Numa época hipotética, a policia de Joanesburgo é formada em grande parte por robôs. A força humana existe, mas é em menor escala. Com a criminalidade caindo, o sucesso dos robôs e a aceitação por parte da população é nítida. Numa incursão para prender criminosos, um robô é surpreendido com um tiro de bazuca e é levado para a sucataria, afim de ser consertado. Após ser examinado por seu criador, Deon Wilson ( Dev Patel, excelente ), ele afirma que a bateria da máquina, devido ao ferimento, acaba se fundindo com o peito do robô, sem a possibilidade de troca. Sendo assim, duraria alguns dias apenas. Sem chances de voltar a ativa, ele é encaminhado para ser destruído.


Ao chegar em casa, Deon volta a trabalhar num experimento muito especial: ele quer criar um robô com consciência, que pense e aja por instinto próprio. Dá trabalho mas ele acaba conseguindo. Ao levar a notícia para a dona da empresa, Michelle Bradley ( Sigourney Weaver ), ela acaba rechaçando um teste e pede para que ele não leve adiante. Um robô que pense por si não seria uma boa ideia. Frustrado, ele passa por cima da autoridade dela e acaba levando o robô com defeito para casa.


No meio do caminho ele é abordado por um grupo de criminosos com uma ideia, no mínimo inusitada: eles querem que os robôs sejam desligados para cometerem um crime para quitarem uma dívida com um chefão do crime. Ninja ( Watkin Tudor Jones ) Amerika ( Jose Pablo Cantillo ) e Yolandi Visser ( Yo-Landi ) acabam interceptando e levando Deon e o robô para seu esconderijo. Lá chegando, o criador convence o grupo de que pode religar o robô e que ele faria o que eles quisessem, mas ele teria que participar dos primeiros dias de vida da experiencia. Assim nasce Chappie.


No início, sua mente funciona como a de um recém nascido.  Há a necessidade de ter uma atenção especial para sua formação, primeiras palavras e etc. Como Ninja quer o robô para praticar delitos, Deon convence Chappie a prometer jamais participar de crimes e nada contra a lei. Mas Ninja insiste com Chappie dizendo que conseguirá um corpo novo para ele, mas precisa de dinheiro. E dinheiro, só praticando assaltos. Ele aceita fazer para comprar um corpo novo, mas não é tão simples assim. 


No meio disso tudo, o invejoso Vincent Moore ( Hugh Jackman ), concorrente de Chappie na mesma empresa, descobre os planos de Deon e planeja destruí-lo. Para isso, precisa de um chip que está preso no corpo do robô.
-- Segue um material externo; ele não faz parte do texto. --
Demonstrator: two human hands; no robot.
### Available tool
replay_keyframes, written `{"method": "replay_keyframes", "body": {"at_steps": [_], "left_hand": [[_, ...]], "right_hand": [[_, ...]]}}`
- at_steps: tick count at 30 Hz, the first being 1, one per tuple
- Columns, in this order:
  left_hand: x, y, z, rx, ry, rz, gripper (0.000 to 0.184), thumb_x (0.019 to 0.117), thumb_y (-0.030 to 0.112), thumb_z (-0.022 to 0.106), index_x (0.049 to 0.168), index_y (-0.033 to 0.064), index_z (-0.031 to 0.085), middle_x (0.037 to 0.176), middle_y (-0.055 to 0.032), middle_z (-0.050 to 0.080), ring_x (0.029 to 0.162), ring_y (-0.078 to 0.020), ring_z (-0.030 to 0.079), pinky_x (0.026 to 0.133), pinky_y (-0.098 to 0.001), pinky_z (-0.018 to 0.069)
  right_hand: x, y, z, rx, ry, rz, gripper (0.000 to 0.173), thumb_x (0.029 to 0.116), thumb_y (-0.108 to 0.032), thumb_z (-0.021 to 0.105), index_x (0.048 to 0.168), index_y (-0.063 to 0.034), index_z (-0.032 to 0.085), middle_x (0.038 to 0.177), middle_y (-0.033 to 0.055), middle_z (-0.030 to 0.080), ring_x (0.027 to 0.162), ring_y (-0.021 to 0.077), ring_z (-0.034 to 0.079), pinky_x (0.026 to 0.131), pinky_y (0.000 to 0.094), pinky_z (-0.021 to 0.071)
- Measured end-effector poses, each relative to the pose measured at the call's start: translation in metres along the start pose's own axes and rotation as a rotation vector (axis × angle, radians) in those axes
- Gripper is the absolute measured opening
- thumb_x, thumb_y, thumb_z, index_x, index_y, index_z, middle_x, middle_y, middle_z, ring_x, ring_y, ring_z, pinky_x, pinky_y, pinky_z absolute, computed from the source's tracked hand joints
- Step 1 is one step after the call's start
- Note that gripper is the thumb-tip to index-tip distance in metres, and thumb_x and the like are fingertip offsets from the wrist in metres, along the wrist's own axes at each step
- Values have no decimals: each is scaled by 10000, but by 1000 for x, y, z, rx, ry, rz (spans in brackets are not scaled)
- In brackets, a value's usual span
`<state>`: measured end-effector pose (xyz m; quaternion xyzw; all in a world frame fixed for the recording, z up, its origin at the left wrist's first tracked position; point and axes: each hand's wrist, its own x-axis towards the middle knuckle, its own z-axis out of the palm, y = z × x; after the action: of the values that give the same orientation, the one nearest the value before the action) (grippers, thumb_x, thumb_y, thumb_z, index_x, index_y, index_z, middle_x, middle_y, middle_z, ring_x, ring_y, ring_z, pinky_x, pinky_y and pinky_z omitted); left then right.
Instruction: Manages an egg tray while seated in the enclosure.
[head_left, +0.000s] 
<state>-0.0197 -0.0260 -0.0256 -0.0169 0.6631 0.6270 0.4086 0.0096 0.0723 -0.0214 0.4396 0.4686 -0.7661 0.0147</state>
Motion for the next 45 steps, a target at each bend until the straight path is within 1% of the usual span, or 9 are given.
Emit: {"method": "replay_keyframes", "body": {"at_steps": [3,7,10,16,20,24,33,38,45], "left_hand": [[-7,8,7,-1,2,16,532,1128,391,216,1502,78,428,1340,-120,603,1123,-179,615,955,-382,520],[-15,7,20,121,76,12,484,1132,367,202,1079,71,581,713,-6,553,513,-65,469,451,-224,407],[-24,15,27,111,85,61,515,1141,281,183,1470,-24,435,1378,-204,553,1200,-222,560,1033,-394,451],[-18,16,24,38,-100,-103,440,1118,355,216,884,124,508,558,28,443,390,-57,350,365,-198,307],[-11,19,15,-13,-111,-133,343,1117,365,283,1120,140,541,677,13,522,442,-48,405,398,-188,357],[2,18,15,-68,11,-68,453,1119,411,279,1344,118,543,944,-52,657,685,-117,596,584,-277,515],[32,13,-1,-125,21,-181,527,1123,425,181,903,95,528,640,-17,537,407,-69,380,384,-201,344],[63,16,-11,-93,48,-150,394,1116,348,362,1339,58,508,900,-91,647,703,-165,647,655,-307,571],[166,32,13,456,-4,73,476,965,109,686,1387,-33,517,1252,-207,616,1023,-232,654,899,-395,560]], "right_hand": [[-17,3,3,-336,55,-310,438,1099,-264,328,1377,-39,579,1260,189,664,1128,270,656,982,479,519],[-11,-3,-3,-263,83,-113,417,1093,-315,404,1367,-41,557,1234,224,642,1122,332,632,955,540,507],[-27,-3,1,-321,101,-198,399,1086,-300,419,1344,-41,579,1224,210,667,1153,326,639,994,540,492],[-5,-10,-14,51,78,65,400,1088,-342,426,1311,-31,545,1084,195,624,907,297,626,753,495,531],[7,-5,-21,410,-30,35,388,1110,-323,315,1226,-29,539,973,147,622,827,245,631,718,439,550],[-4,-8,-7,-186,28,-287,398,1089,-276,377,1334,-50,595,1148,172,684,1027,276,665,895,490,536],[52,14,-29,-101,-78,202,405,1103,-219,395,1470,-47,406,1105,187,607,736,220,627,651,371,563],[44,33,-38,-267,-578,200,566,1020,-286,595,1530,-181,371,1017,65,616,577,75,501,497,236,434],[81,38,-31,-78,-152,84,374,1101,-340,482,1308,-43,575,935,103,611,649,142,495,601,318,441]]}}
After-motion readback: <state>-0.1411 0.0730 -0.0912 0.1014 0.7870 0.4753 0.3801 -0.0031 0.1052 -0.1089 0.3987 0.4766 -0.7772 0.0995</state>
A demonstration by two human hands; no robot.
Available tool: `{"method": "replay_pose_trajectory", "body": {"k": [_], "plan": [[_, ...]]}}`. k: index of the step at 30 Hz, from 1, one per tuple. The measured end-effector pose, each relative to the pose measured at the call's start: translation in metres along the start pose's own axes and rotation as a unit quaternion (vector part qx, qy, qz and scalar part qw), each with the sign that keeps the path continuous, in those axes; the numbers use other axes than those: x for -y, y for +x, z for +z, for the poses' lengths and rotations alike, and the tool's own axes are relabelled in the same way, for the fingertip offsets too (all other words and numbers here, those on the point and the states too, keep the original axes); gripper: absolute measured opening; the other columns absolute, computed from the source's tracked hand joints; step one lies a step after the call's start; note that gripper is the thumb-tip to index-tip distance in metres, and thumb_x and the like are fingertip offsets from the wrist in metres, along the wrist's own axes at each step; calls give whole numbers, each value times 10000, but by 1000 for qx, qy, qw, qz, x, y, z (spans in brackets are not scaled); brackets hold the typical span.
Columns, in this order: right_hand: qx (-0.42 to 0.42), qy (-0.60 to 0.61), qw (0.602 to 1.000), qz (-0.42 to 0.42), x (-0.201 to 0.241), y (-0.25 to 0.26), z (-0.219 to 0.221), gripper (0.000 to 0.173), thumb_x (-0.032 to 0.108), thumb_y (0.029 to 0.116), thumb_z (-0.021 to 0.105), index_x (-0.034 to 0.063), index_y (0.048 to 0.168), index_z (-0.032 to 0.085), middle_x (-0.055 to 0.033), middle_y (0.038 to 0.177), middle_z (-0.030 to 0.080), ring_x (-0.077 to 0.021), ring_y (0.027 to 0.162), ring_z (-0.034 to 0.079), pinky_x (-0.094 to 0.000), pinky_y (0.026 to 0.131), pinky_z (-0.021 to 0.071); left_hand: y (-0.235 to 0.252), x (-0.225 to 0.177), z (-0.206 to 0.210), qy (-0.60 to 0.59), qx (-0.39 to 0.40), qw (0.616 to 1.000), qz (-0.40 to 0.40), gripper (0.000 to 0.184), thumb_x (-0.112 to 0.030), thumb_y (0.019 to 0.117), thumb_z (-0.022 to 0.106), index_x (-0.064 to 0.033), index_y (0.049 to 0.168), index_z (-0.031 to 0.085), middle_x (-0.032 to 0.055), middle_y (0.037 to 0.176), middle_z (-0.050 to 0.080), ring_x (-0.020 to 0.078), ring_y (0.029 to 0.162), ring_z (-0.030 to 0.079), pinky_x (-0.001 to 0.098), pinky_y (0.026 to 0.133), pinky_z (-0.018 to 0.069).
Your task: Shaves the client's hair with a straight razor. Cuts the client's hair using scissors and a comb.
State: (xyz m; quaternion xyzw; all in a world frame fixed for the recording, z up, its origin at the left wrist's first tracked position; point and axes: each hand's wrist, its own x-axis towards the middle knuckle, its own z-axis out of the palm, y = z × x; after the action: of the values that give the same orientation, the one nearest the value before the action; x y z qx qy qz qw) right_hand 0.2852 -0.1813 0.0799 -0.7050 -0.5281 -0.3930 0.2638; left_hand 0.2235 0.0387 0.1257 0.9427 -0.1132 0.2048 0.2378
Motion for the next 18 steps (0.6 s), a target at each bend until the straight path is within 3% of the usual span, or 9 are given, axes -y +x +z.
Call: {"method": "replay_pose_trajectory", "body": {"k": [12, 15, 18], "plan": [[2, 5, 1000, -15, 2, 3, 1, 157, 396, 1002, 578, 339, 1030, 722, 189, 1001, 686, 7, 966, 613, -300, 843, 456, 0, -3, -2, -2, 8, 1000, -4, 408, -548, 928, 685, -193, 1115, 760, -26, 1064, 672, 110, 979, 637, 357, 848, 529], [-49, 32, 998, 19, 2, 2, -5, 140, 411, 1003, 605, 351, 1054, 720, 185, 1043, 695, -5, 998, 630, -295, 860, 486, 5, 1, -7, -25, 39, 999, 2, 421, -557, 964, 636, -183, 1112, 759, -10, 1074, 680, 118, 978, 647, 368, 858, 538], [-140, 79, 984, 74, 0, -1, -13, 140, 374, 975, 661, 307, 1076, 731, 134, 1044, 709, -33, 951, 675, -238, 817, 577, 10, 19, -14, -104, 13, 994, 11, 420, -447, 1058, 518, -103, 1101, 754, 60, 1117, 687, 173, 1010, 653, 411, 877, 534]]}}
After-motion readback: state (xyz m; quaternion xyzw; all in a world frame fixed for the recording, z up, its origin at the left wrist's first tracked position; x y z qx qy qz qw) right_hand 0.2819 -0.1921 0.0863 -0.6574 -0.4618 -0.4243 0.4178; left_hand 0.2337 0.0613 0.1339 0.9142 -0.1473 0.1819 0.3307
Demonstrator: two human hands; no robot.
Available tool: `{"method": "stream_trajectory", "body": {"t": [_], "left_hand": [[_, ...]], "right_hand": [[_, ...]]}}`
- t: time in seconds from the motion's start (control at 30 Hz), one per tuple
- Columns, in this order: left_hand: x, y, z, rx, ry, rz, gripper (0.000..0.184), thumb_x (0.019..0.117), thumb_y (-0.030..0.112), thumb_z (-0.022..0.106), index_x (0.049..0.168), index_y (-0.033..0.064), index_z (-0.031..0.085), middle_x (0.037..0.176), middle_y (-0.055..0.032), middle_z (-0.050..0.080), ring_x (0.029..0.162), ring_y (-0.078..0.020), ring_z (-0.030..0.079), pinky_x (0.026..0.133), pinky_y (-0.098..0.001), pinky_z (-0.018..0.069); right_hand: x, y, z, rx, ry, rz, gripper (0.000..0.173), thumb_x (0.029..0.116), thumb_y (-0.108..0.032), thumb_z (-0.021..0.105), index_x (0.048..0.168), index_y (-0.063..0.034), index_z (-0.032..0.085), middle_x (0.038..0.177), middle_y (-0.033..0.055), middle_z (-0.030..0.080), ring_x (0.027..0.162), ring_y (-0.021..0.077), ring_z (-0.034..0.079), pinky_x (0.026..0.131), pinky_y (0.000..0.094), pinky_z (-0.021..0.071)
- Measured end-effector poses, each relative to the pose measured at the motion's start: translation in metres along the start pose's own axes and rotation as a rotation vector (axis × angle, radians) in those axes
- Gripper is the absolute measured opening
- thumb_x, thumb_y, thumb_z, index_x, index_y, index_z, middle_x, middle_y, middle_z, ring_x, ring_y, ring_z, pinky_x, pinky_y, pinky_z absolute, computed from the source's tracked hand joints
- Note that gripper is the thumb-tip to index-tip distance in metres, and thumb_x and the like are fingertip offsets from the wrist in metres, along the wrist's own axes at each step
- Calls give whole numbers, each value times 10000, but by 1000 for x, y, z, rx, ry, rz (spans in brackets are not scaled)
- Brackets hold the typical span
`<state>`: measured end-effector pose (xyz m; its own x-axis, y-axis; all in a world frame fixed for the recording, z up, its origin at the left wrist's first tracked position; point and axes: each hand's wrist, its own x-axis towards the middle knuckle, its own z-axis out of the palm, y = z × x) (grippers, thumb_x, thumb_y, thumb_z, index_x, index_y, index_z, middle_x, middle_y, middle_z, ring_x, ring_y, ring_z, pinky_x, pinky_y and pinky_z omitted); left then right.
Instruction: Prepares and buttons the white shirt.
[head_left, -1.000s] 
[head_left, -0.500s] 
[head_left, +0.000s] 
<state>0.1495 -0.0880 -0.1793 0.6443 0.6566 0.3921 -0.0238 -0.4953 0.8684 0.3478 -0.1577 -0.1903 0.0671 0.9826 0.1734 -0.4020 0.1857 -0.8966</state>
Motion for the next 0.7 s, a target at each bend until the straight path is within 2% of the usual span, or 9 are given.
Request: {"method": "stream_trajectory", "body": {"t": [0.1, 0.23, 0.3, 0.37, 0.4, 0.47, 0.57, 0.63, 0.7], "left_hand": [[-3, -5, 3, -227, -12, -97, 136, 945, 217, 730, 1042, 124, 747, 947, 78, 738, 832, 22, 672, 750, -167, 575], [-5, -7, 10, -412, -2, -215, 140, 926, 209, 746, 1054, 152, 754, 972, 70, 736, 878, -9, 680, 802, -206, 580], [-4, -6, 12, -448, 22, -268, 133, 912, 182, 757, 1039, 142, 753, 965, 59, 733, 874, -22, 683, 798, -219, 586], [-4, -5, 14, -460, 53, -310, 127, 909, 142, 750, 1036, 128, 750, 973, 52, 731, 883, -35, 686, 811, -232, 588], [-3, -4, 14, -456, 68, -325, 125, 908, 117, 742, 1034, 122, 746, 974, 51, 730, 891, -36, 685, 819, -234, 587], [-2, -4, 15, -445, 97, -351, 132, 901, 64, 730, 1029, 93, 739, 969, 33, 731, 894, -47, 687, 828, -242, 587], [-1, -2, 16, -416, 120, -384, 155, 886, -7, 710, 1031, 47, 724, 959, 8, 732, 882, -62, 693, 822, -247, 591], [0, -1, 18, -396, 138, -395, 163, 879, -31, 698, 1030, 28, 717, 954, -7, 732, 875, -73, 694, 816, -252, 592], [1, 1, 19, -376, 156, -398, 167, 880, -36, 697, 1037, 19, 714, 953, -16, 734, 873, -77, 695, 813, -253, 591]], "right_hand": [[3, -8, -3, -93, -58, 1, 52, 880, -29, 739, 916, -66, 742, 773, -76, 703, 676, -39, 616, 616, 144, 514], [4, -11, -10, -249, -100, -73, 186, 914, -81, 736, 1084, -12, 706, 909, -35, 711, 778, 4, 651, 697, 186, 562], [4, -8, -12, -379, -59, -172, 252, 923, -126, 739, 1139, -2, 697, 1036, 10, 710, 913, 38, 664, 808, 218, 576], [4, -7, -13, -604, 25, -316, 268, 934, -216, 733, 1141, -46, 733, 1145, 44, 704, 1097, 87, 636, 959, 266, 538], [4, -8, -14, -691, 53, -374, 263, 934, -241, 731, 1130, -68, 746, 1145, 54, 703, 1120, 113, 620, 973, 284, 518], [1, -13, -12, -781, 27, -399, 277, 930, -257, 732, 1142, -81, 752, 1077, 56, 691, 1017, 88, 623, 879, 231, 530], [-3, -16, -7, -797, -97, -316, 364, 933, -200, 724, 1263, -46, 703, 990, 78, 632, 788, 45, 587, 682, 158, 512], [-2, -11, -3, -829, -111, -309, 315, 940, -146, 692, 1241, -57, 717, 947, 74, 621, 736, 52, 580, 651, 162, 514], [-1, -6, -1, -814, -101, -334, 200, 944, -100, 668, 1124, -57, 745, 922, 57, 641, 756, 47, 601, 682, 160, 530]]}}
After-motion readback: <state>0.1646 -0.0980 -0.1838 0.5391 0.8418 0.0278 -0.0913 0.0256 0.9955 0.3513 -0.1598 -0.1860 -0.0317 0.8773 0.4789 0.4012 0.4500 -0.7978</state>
Amparado pela dona da empresa, quando os robôs policiais começam a falhar, ele coloca em prática sua criação, um robô bélico e com um  poder de fogo inigualável.


O filme é muito doido! E muito bom! Impossível não se emocionar com todo o elenco. Até mesmo quem não possui muita experiencia em atuações, no caso dos músicos Yo-Landi e Ninja, não deixam nada a desejar em comparação a Dev Patel, por exemplo. Hugh Jackman, diferente do usual, encarna um vilão asqueroso e invejoso. Dá vontade de entrar no filme e dar seis tapas na cara desse ordinário. A voz de Chappie ficou a cargo de Sharito Copley, que já havia trabalhado com diretor em Distrito 9. Imperdível!